Over the long-term, investors do experience market falls which happen periodically. Generally, the wrong thing to do when markets fall by a reasonable margin is to panic and sell out of the market.
This just means you have taken the loss.
Instead, it’s important to remember why you invested in the first place, and make sure that rationale hasn’t changed.
The market implications of Brexit are difficult to gauge at this stage, and it’s also important to note that a vote for the UK to leave the EU would not be the end of the process, but the beginning of a new negotiation phase. This is likely to take at least a couple of years and during this period, existing EU laws and regulations would continue to apply to the UK.
Brexit is understandably an emotive subject and one that you rarely hear analysed in a dispassionate way.
There will inevitably be times of market volatility – especially since market falls are a natural feature of stock market investment.

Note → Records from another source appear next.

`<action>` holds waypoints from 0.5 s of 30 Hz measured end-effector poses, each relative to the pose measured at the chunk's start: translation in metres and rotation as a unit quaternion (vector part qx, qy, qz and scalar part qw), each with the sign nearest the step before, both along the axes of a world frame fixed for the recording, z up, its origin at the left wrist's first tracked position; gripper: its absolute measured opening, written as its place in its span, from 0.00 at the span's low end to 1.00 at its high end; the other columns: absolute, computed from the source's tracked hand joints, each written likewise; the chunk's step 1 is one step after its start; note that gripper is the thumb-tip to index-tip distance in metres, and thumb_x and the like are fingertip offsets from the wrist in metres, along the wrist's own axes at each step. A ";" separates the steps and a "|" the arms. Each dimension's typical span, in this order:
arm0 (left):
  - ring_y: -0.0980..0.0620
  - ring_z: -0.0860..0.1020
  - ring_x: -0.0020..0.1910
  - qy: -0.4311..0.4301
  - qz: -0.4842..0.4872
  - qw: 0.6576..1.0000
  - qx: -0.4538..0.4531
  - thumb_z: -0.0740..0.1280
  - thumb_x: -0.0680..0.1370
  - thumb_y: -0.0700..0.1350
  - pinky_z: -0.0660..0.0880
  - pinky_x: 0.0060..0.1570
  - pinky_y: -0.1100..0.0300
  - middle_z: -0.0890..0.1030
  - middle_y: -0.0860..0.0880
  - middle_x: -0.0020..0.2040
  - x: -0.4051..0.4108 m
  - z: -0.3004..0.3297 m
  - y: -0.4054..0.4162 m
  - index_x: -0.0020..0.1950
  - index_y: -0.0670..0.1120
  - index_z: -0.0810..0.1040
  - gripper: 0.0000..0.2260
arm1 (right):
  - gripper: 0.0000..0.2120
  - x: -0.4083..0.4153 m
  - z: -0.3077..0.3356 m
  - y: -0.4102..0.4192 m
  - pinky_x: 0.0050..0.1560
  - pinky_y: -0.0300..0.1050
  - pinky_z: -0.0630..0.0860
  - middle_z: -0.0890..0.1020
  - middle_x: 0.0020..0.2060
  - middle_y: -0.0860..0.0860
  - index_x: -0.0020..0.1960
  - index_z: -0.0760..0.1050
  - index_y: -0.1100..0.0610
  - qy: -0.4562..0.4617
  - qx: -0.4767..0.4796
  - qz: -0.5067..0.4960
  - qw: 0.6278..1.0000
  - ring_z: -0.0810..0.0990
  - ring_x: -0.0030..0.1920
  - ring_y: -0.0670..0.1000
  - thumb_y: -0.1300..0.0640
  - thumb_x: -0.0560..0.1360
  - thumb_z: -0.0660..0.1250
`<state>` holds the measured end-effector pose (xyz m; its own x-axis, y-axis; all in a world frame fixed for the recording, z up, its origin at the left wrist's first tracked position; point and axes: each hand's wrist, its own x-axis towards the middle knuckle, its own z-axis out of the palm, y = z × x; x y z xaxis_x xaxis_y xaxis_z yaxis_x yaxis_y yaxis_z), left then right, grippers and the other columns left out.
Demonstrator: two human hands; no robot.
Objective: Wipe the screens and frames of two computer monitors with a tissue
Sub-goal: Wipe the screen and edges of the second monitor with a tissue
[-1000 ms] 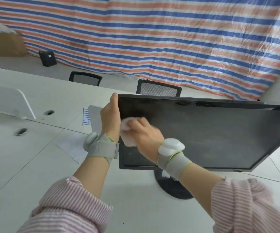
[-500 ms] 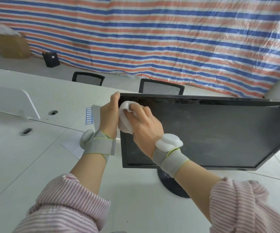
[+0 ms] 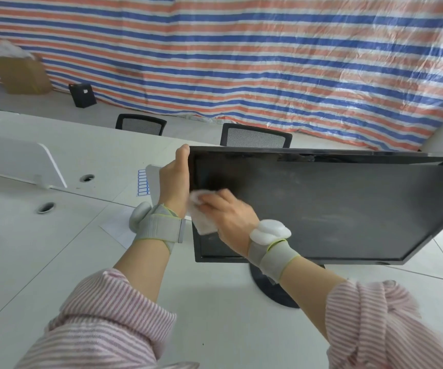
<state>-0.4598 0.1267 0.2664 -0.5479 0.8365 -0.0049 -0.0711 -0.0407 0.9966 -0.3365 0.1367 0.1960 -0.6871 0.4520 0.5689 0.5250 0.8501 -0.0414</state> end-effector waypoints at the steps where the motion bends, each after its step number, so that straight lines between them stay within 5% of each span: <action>1: 0.50 0.71 0.41 0.009 -0.002 1.000 -0.003 0.58 0.70 0.62 0.69 0.44 0.55 0.72 0.44 0.40 0.000 0.000 0.000 0.39 0.45 0.69 0.19 | 0.25 0.008 -0.012 -0.001 0.29 0.47 0.80 0.82 0.51 0.54 0.52 0.79 0.61 -0.032 -0.028 0.004 0.999 0.74 0.49 0.56 0.73 0.57 0.72; 5: 0.54 0.66 0.32 0.095 0.055 0.994 0.020 0.56 0.80 0.50 0.65 0.37 0.58 0.68 0.47 0.31 0.009 0.002 0.002 0.31 0.44 0.64 0.18 | 0.21 0.039 -0.013 -0.010 0.30 0.46 0.80 0.83 0.48 0.52 0.50 0.81 0.59 0.033 -0.043 0.002 0.999 0.70 0.48 0.52 0.73 0.60 0.64; 9: 0.57 0.74 0.50 0.153 0.081 0.980 0.095 0.57 0.81 0.48 0.71 0.49 0.72 0.78 0.52 0.52 0.023 0.004 0.007 0.56 0.44 0.77 0.12 | 0.19 0.062 0.026 -0.015 0.30 0.52 0.78 0.84 0.48 0.54 0.49 0.81 0.60 0.116 0.060 0.030 0.991 0.70 0.49 0.54 0.69 0.66 0.57; 11: 0.59 0.73 0.44 0.159 0.092 0.976 0.116 0.58 0.80 0.49 0.67 0.39 0.81 0.76 0.52 0.50 0.034 0.005 0.009 0.58 0.43 0.75 0.13 | 0.18 0.070 0.045 -0.009 0.30 0.51 0.77 0.84 0.48 0.55 0.50 0.82 0.61 0.137 0.119 0.019 0.983 0.70 0.49 0.55 0.72 0.67 0.59; 15: 0.58 0.72 0.39 0.167 0.140 0.969 0.118 0.59 0.80 0.46 0.67 0.33 0.83 0.74 0.51 0.46 0.041 0.003 0.012 0.56 0.40 0.73 0.11 | 0.18 0.076 0.062 0.018 0.41 0.48 0.74 0.76 0.53 0.53 0.53 0.79 0.60 0.100 0.179 -0.017 0.979 0.70 0.51 0.56 0.70 0.68 0.58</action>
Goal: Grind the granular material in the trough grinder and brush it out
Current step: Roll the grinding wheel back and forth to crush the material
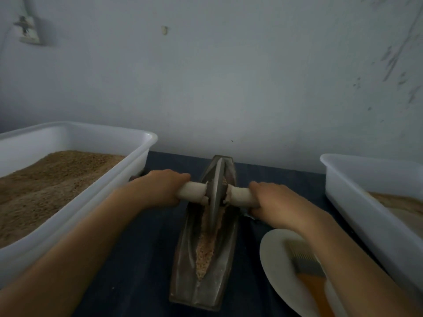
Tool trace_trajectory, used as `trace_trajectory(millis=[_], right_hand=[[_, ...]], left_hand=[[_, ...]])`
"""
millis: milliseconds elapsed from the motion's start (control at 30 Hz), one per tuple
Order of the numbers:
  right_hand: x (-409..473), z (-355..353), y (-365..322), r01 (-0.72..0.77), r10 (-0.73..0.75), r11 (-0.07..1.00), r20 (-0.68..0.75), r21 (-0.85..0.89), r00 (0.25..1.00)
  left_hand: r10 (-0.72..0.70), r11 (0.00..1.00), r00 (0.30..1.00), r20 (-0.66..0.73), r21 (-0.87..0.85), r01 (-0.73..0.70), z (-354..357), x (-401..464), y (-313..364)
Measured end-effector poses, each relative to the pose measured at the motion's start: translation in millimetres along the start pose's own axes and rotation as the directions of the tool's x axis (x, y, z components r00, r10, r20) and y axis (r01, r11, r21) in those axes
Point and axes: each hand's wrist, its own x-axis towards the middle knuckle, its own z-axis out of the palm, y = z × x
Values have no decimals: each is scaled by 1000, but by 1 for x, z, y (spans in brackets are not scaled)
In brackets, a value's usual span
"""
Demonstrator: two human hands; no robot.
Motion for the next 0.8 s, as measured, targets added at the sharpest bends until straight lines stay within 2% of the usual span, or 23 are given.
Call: trace_trajectory(millis=[100,167,267,367,533,633,700,800], right_hand=[[-15,-17,-8,17,-31,997,201,74,979],[-24,-27,-11,36,-71,992,290,123,954],[-31,-36,-14,50,-103,986,346,158,932],[-28,-34,-15,52,-100,987,327,151,940],[-11,-21,-6,-1,-32,991,241,136,970],[2,-5,1,-2,1,1000,31,18,1000],[8,6,5,-10,1,998,-142,-62,990],[13,16,9,-22,-3,995,-245,-101,970]], left_hand=[[14,999,976,216,-39,-6,-14,-14,2],[51,999,952,303,-31,-43,-20,-21,2],[84,996,932,352,-38,-75,-23,-26,0],[74,996,933,353,-70,-52,-20,-25,-1],[19,999,983,180,-47,-10,-10,-9,1],[-22,1000,1000,14,6,22,0,2,1],[-26,997,991,-135,75,36,7,7,2],[-23,989,962,-273,136,62,13,9,4]])
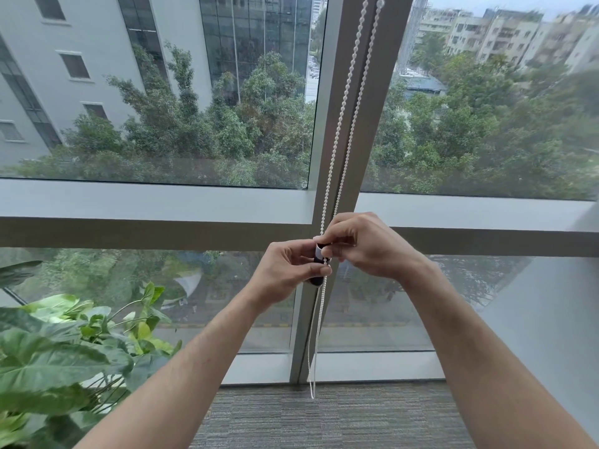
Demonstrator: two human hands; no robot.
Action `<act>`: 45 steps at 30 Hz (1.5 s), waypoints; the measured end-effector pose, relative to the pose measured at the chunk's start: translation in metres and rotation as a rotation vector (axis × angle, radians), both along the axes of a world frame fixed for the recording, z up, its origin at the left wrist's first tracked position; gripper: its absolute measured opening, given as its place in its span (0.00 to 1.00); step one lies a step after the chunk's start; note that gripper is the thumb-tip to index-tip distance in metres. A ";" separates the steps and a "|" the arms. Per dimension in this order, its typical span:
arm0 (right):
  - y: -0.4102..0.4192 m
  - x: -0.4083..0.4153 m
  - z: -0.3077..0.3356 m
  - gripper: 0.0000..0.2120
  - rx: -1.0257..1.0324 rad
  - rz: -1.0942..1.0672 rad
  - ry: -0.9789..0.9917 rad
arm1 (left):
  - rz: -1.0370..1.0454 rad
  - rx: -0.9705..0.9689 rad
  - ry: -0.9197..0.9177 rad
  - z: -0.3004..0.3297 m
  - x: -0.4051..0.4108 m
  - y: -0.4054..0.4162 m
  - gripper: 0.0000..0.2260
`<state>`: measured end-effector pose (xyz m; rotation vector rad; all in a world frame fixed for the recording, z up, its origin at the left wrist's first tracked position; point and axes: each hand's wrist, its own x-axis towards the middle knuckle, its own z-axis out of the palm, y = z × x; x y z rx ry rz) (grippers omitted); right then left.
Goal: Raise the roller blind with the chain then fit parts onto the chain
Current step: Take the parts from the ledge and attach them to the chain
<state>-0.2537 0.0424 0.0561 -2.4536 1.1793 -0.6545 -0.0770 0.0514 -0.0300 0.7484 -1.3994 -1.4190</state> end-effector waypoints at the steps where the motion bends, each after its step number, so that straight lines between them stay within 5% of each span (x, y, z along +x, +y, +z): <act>1: 0.000 0.000 0.000 0.06 0.005 -0.001 0.004 | -0.001 0.006 0.007 0.000 0.000 0.000 0.12; 26: 0.005 -0.001 -0.036 0.04 -0.037 -0.152 -0.191 | 0.157 0.042 -0.008 -0.009 -0.007 0.006 0.19; 35: 0.005 -0.012 -0.077 0.17 0.418 -0.165 -0.733 | 0.042 0.051 0.049 -0.009 -0.003 0.012 0.14; 40: 0.010 -0.013 -0.105 0.20 0.830 -0.091 -0.867 | 0.033 0.042 0.076 -0.014 -0.002 0.014 0.14; 45: 0.016 -0.011 -0.121 0.18 0.993 0.042 -0.961 | 0.015 0.061 0.056 -0.020 -0.002 0.016 0.13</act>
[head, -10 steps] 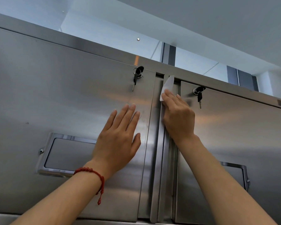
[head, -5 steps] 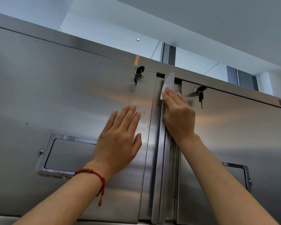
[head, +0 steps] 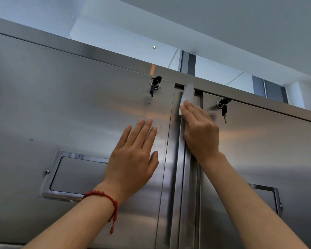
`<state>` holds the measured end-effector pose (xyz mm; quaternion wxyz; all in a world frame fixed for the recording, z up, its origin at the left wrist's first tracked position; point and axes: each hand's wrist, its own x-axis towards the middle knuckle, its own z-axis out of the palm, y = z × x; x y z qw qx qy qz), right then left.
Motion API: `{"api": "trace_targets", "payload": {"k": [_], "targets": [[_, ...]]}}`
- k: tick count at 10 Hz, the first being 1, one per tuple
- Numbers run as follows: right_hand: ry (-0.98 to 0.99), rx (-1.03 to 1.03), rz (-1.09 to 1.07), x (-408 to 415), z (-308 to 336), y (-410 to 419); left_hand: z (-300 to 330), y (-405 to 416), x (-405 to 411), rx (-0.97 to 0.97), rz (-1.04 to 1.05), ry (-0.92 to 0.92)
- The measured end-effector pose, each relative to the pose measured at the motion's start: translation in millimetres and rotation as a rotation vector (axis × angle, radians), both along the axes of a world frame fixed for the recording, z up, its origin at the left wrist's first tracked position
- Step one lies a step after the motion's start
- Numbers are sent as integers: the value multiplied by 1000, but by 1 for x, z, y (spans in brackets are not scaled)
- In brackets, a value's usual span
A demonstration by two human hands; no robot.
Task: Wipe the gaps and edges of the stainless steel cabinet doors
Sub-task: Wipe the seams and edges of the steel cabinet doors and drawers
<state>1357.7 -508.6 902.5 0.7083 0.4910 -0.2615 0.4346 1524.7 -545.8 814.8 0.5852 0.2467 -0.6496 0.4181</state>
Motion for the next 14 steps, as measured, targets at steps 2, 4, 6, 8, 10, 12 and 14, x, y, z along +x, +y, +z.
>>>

During these times, it is possible that emotions overcome sound investment decisions.
The important thing to remember is to resist the temptation to change your portfolio in response to short-term market movement.
‘Timing’ the markets seldom works in practice and can make it too easy to miss out on any gains.
Always remember: the golden rule to investment is allowing your investments sufficient time to achieve their potential. Warren Buffett, the American investor and philanthropist, puts it very succinctly: “Our favourite holding period is forever.”
Understandably, market volatility can be unnerving for investors, but having a global strategy and broad diversification of assets should help to smooth out some of the inevitable ups and downs involved in stock market investing.
To make the right investment choices, you need to ask the right questions. And when it comes to answering those questions, Aberdein Consdine can help you find the best way forward.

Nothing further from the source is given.